• **DATA FOR THIS EXERCISE**
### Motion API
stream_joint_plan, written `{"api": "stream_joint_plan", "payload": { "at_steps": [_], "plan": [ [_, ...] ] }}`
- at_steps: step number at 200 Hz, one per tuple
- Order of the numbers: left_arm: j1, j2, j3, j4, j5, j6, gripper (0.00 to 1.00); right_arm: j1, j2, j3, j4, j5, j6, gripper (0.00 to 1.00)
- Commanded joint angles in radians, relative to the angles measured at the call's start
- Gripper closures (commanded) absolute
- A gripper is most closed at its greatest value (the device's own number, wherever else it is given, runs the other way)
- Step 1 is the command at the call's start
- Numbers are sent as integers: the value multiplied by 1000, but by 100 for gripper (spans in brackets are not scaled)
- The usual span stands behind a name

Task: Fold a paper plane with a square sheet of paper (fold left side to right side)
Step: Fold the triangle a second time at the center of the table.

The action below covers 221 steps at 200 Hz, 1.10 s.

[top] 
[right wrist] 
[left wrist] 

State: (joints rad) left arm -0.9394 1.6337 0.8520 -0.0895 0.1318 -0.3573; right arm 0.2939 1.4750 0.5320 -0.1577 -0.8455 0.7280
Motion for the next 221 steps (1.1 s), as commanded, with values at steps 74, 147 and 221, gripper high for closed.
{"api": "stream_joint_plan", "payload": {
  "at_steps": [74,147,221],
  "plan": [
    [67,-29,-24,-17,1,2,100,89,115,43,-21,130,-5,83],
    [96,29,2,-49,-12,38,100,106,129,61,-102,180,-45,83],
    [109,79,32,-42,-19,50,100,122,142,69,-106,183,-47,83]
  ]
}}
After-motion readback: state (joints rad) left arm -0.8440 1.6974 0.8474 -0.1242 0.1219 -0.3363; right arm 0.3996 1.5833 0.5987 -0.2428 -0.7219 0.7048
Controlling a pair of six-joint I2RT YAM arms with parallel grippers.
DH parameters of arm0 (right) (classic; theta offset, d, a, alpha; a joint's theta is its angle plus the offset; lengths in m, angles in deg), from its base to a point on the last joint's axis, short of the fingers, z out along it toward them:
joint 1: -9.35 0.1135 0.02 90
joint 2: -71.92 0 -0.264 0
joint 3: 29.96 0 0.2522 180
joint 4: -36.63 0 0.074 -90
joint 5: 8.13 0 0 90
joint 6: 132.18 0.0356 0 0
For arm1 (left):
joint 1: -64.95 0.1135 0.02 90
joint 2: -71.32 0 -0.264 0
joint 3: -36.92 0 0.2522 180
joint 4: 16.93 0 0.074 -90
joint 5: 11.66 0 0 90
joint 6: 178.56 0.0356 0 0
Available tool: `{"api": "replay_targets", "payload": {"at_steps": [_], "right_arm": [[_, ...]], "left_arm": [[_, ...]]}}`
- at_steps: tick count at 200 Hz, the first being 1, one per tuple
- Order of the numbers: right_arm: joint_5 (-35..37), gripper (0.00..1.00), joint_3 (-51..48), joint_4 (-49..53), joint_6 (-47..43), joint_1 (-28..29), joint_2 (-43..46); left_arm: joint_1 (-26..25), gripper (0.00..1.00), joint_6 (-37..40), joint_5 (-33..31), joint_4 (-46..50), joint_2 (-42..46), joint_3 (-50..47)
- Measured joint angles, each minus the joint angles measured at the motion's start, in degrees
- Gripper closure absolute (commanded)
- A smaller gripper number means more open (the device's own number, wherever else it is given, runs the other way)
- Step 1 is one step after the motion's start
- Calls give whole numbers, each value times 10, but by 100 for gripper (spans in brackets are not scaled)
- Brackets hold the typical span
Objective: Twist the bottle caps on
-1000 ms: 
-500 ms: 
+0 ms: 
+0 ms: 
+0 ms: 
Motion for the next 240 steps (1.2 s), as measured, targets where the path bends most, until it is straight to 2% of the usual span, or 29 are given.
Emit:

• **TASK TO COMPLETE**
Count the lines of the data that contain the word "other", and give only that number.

• **EXPECTED ANSWER**
2